Selon le ministère de la Santé du Darfour-Sud, 2.880 cas ont été enregistrés depuis l’apparition du premier malade fin mai. Rien que pour la journée de vendredi, 42 nouveaux cas et deux décès ont été signalés. Médecins sans frontières (MSF) avait déjà alerté, mi-août, sur « la pire épidémie de choléra que le pays ait connue depuis des années ».
Cette maladie, transmise par l’eau et la nourriture contaminées, peut tuer en quelques heures sans traitement. Pourtant, une simple réhydratation orale suffit souvent à sauver les malades. Mais la guerre, qui oppose depuis avril 2023 l’armée soudanaise aux paramilitaires des Forces de soutien rapide (FSR), a gravement fragilisé le système de santé, rendant ces soins difficiles d’accès.
Depuis l’été 2024, environ 100.000 cas de choléra ont été recensés au Soudan, selon l’Organisation mondiale de la santé (OMS). Plus de 2.400 décès ont été enregistrés sur la même période, d’après l’Unicef. Plus de la moitié des morts dues à cette épidémie au Darfour ont été signalées dans le Darfour-Sud, a précisé vendredi l’OMS.
La population de cette région doit faire face à la fois à la guerre, au manque d’eau potable, aux mauvaises conditions d’hygiène et à l’absence de soins.
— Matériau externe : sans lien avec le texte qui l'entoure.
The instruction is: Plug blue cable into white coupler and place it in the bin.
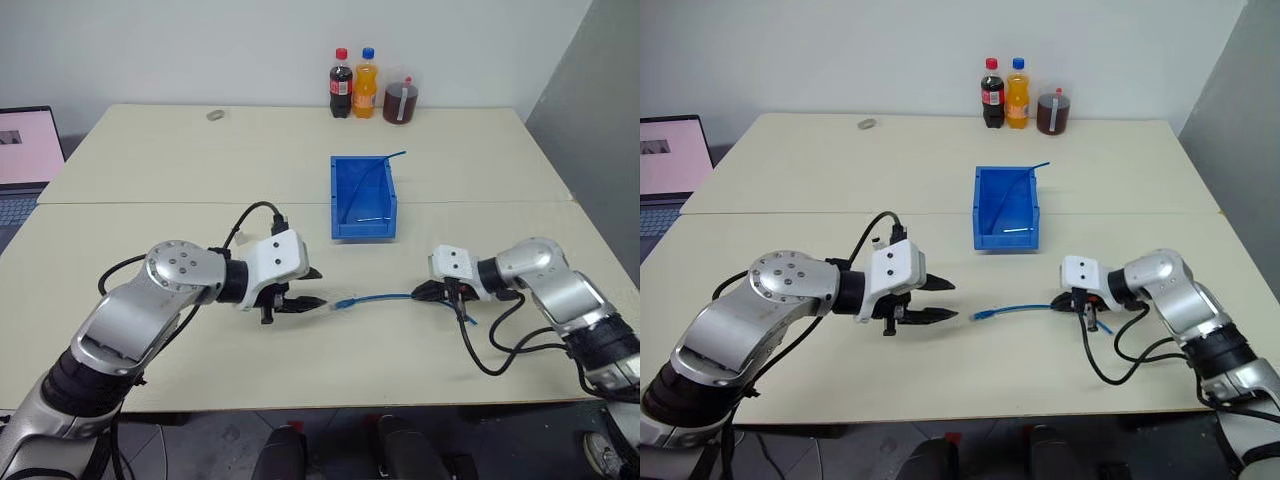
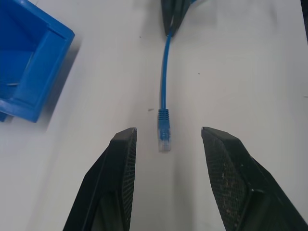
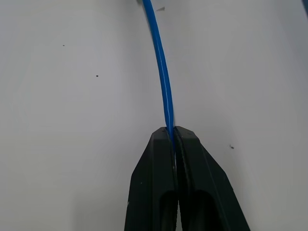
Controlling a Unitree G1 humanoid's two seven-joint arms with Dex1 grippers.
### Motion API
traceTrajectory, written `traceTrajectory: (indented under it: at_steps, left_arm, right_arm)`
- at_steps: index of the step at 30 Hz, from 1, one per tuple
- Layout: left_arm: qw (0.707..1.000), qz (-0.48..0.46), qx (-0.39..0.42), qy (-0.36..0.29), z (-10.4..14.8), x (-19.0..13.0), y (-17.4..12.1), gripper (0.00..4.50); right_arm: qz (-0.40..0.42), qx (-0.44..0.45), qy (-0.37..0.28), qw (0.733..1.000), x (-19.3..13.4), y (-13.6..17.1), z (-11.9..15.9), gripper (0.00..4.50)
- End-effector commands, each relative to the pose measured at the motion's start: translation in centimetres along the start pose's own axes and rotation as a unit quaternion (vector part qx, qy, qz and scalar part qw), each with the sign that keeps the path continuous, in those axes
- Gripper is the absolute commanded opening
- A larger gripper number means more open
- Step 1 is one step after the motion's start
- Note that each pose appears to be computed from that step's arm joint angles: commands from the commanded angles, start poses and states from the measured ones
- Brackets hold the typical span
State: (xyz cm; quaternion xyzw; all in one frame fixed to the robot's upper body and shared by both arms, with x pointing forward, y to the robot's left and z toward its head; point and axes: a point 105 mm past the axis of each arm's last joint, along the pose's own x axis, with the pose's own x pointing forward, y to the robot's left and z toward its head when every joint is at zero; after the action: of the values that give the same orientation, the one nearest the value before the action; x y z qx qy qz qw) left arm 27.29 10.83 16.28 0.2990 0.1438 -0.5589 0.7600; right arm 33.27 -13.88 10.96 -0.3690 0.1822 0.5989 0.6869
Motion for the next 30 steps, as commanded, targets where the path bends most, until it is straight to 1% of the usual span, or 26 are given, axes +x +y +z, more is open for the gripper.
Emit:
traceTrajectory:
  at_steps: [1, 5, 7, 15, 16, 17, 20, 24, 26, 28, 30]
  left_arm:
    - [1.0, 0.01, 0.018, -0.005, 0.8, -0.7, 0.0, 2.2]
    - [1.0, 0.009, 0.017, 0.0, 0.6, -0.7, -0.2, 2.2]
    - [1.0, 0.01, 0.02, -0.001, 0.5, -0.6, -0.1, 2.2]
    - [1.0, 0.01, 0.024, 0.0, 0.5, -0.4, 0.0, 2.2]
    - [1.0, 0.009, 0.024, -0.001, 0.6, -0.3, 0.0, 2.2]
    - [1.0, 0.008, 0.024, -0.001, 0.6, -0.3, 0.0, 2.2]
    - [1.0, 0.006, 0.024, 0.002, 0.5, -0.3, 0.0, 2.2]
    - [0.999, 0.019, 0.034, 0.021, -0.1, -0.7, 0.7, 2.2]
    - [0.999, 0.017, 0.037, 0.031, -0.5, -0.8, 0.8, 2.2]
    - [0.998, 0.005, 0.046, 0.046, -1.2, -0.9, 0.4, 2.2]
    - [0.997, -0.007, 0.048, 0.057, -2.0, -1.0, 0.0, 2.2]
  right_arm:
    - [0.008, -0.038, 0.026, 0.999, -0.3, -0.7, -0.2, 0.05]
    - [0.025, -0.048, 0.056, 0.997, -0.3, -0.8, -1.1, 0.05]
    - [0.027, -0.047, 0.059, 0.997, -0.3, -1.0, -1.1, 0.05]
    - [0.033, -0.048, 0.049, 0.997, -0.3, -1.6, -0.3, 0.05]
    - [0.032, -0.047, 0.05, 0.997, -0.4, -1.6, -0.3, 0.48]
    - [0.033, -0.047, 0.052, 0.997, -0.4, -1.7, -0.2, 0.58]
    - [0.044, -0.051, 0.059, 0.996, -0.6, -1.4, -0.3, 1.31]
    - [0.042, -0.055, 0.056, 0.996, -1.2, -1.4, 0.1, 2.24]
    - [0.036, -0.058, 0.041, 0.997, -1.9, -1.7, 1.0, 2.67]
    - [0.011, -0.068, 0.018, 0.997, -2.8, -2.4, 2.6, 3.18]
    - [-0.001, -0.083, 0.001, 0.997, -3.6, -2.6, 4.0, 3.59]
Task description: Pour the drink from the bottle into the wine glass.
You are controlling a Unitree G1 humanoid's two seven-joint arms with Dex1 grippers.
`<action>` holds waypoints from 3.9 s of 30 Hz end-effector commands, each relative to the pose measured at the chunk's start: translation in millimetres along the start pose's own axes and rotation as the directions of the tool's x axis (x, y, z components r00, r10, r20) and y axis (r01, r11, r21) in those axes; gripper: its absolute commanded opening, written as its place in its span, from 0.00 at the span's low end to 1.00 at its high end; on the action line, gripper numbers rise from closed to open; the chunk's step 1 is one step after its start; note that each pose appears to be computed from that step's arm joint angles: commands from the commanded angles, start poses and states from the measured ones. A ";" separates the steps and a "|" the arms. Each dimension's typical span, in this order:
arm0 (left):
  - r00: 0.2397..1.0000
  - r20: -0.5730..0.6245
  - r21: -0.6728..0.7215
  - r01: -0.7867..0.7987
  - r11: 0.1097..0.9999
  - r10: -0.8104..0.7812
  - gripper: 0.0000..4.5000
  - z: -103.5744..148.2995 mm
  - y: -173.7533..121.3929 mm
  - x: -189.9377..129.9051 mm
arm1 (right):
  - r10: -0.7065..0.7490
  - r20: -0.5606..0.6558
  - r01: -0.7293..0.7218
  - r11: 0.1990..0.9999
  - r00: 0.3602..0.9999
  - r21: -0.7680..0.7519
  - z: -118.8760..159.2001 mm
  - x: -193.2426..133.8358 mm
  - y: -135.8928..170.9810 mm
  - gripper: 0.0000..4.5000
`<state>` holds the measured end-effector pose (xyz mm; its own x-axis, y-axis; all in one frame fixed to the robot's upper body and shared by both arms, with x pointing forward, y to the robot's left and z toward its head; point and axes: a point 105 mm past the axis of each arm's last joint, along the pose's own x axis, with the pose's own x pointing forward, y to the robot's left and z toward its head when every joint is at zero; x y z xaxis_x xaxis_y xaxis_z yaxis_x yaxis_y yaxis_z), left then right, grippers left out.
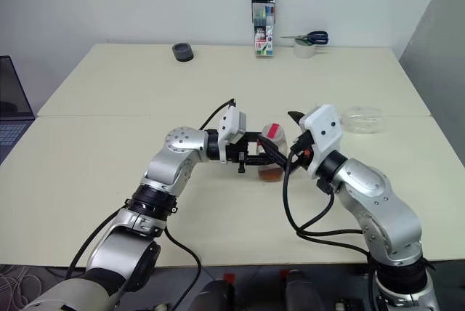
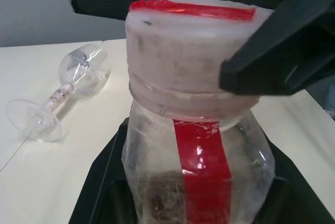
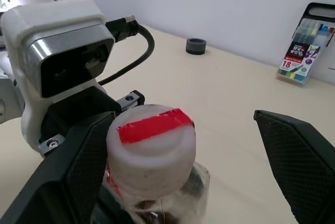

En raison des combats, l’acheminement de l’aide humanitaire est devenu presque impossible.
La guerre au Soudan a déjà causé des dizaines de milliers de morts et déplacé des millions de personnes. L’ONU parle de la « pire crise humanitaire au monde ». Face à la situation, les États-Unis et plusieurs pays alliés ont appelé la semaine dernière à des « pauses humanitaires » pour permettre aux secours d’intervenir.